Mature size & growth rate
How big does Hall Totara (Podocarpus hallii) get?
Also called Mountain Totara, Hall's Totara, Thin-barked Totara.
More about hall totara
About Hall Totara
Podocarpus hallii · also called Mountain Totara, Hall's Totara · flowering
Hall Totara is a slow-growing New Zealand conifer found in subalpine and montane forests, featuring attractive peeling bark, narrow bronze-green leaves, and small red-fleshed seed cones. Hardy and architectural in cooler gardens. Podocarpus fruits and foliage are toxic to pets and children if ingested.
Mature size: Up to 20 m in the wild; typically 4-8 m in cultivation after many years
Watch for — Slow establishment: Very slow-growing; be patient — mulching and consistent watering in the first 2 years greatly improves establishment.
Indoor size vs how big it gets in the wild
Hall Totara is a tree at heart. Indoors a pot and your ceiling keep it to up to 20 m in the wild, but in the ground it is a different scale of plant entirely (typically 4-8 m in cultivation after many years). Indoors and in a pot, expect up to 20 m in the wild. In the ground with no restriction it is a completely different plant — typically 4-8 m in cultivation after many years — which is why the pot, the light and the pruning matter so much for the size you actually end up with.
It gains real height on a trunk or main stem, adding a tier of leaves a year and eventually reaching for the ceiling — this is a plant you grow up, not out.
Growth rate and years to mature
Hall Totara is a slow grower. Realistically, expect a decade or more — slow growers like this add only a few centimetres a year, so expect 8-15+ years to reach their indoor ceiling. Its feeding profile backs this up: apply a slow-release balanced fertiliser in early spring to support new growth. young container-grown plants benefit from monthly liquid feeds during summer; established garden specimens rarely need supplemental feeding.
Want this turned into the right next pot at the right moment? The pot size calculator and the hall totara repotting guide cover when and how much to size up — pot size is one of the biggest levers on how fast hall totara grows.
How to keep hall totara smaller
You are not stuck with the maximum size. For hall totara specifically, these are the levers, in order of impact:
- The decisive tool is the secateurs: hall totara can be topped (cut the main growing tip) to cap its height and force a bushier, shorter shape.
- Keeping it deliberately pot-bound in a snug container slows the whole plant and limits ultimate size.

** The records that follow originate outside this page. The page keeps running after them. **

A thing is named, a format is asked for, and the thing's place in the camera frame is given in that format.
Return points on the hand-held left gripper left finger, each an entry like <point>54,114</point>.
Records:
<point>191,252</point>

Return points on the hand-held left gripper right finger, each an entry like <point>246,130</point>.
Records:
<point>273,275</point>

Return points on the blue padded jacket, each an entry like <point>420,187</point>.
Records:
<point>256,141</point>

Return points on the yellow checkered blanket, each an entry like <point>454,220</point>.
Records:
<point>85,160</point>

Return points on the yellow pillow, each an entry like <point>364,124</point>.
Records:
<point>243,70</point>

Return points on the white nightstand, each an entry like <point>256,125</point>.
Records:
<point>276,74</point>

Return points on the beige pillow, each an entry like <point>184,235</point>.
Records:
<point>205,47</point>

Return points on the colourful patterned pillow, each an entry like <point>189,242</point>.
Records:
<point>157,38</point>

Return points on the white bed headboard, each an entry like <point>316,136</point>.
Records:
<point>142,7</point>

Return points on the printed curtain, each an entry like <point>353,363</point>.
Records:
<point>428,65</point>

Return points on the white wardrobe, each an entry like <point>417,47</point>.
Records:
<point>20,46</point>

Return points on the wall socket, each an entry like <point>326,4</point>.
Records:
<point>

- Prune in spring so it heals fast; remove the tallest leader back to a node to reset the height.
- Good news: slow growth means topping it once buys you years before it needs doing again.
The keep-it-smaller method, step by step
- Pick the new height. Decide how tall you want hall totara and find a leaf node or branch point just below that.
- Top the main stem. Cut the main growing tip cleanly just above that node in spring; this permanently caps the height and forces side branches.
- Keep the pot snug. Avoid jumping to a much bigger pot — a slightly restricted rootball keeps the whole plant smaller.
- Maintain the shape. Prune back the tallest new leaders each spring to hold it at the height you chose.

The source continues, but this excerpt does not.